Bih Jolokia Yellow Chili Seeds
Information: Before newer, hotter cultivars began to challenge each other almost every year for the record of being the hottest chili, the bhut jolokia (bih jolokia) was at the top of the list for a relatively long time (2007–2011). The plant originally comes from the Assam region in India and is a naturally-developed hybrid of the two species Capsicum chinense and Capsicum frutescens. In India, the plant’s country of origin, this cultivar can have a spicy heat measuring up to 1 million Scoville Heat Units.
The yellow bih or bhut jolokia is another strain of the red jolokia pepper.
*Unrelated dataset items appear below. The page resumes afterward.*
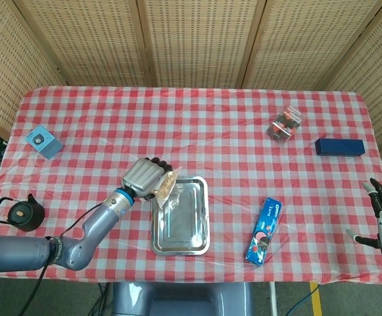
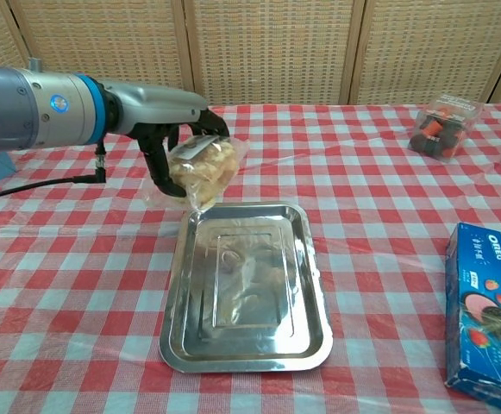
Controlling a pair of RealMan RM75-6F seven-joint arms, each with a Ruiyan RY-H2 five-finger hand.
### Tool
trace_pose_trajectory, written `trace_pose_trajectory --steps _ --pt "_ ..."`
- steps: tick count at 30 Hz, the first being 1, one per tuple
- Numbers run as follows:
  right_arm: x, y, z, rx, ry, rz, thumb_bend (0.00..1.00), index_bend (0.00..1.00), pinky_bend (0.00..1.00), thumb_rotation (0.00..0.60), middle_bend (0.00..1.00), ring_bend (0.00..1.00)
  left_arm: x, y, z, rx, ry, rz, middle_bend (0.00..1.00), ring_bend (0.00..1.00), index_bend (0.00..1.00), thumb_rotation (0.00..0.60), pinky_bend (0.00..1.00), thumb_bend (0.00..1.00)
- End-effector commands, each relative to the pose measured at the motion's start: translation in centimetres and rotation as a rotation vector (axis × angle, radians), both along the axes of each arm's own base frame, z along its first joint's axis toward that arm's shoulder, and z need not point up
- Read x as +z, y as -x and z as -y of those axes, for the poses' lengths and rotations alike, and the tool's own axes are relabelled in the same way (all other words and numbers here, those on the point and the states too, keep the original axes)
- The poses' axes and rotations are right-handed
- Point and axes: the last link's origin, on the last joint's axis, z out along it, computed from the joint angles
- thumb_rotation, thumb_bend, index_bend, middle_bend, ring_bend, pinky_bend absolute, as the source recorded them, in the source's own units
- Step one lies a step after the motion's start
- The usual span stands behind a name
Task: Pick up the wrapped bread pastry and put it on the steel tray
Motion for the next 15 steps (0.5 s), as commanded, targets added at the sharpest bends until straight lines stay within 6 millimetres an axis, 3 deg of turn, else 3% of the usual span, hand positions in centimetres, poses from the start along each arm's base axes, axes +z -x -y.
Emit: trace_pose_trajectory --steps 1,7,15 --pt "0.2 0.0 -0.1 -0.002 0.005 0.006 0.06 0.06 0.0 0.6 0.0 0.0 -1.4 -1.0 1.2 -0.023 0.038 0.001 0.2 0.19 0.4 0.6 0.32 0.43" --pt "0.7 0.1 -0.2 -0.001 0.022 0.019 0.06 0.06 0.0 0.6 0.0 0.0 -3.6 -1.7 2.9 -0.046 0.083 -0.024 0.2 0.19 0.4 0.6 0.32 0.42" --pt "1.2 0.0 -0.4 0.005 0.039 0.03 0.06 0.06 0.0 0.6 0.0 0.0 -5.9 -1.8 4.4 -0.076 0.12 -0.067 0.12 0.18 0.37 0.6 0.3 0.38"
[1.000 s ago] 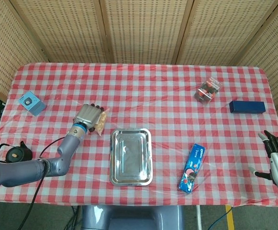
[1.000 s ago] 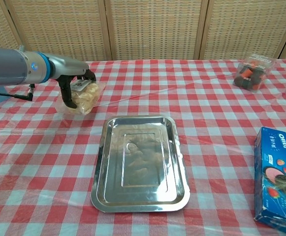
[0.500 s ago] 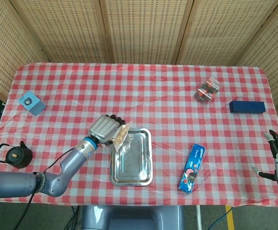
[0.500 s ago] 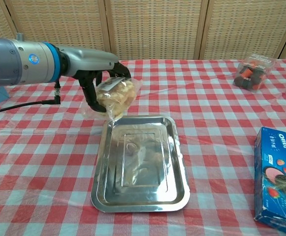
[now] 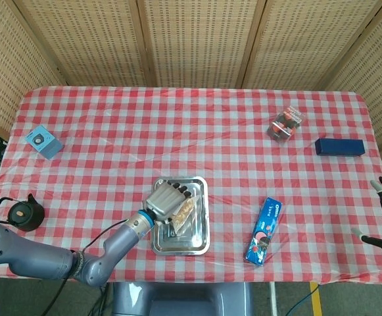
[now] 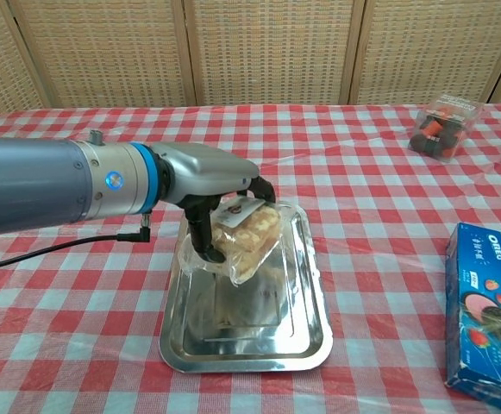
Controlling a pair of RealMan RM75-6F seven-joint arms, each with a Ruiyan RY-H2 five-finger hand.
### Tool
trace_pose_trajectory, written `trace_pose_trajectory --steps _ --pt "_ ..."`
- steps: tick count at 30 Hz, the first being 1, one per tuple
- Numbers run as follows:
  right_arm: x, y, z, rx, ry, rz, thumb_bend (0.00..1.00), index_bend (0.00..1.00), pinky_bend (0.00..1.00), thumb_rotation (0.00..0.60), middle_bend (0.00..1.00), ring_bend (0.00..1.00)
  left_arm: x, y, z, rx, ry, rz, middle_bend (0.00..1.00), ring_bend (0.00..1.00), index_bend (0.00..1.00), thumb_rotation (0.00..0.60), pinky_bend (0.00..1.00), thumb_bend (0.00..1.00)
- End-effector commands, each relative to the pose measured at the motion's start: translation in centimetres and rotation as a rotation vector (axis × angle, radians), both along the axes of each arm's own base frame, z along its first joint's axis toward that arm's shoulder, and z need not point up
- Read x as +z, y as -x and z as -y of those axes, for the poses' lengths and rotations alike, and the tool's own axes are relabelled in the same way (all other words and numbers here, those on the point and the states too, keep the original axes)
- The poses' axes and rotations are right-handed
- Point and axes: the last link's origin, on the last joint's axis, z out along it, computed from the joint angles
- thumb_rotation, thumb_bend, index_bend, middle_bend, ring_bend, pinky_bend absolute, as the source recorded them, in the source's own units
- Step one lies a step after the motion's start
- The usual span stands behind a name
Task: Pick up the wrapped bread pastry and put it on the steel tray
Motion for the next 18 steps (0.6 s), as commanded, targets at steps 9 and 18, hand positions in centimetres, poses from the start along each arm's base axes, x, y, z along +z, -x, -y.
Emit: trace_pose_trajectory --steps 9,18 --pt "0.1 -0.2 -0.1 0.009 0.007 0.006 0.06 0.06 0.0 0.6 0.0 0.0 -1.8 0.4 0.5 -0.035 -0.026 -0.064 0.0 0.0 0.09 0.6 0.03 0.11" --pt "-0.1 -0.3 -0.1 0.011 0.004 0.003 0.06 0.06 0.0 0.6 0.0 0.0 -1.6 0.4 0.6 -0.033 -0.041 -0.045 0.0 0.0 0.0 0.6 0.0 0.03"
The elongated bhut jolokia chili peppers ripen from green to a bright yellow colour, they have a rough, uneven surface and an extremely fruity flavour. When growing, they require a lot of warmth, whilst at the same time the peppers have a very long maturation period, meaning that around 160 days can pass by between planting the seeds and harvesting the fruits. You should always use disposable gloves when handling these chillies.
Care: Optimum germinating temperature is between 25°C and 30°C. This particular cultivar may germinate very slowly, sometimes it may need up to 36 days (on average 10-21 days); it is therefore recommended to use a greenhouse and a heating mat is recommended. The plants need fresh, well-fertilised permeable soil and should not be left in standing water. They should be placed in a sunny, sheltered place with at least 6 hours of sunlight per day, if not more. As the plants have a particularly long maturation period, it is recommended to grow them in a pot, so that you can easily bring the plant inside when the temperature falls below 12°C during the day, allowing all the fruits to ripen. To keep the plant over the winter, cut it back by 20cm after harvesting and place in a light place where it is at least 15°C.
As of spring 2015, we also offer a wide range of pre-grown chili plants, including the Bih Jolokia Yellow Chili: Buy chili plants.
|Scoville||Average 1,001,304 SHU|
|Optimum germinating temperature||25 - 30 °C|
|Seeding||Dec – Apr|
|Flowers||White (Jun – Aug)|
|Growth habit||Approx. 90cm tall|
|Maturation||From green to yellow|
|Fruit’s appearance||Elongated, pointed shape, rough surface, approx. 3 x 6cm|
|Maturation period||100 – 120 days|
How to use
Very well-suited for drying out. Instructions for drying (wear gloves at all times!): Wash the peppers thoroughly in running water and then remove the stalks. Cut the peppers lengthways and place them on a baking tray lined with baking paper. Dry in the oven at 80-90°C for approx. 3 hours. Keep the oven door slightly open during drying. The peppers are dried when they easily crumble between your fingers. Wear gloves as you crush them into fine flakes and then transfer them into an airtight spice jar for storage. For storage over a longer period of time, it is recommended to shrink-wrap them in an airtight container and store in a cool, dry place.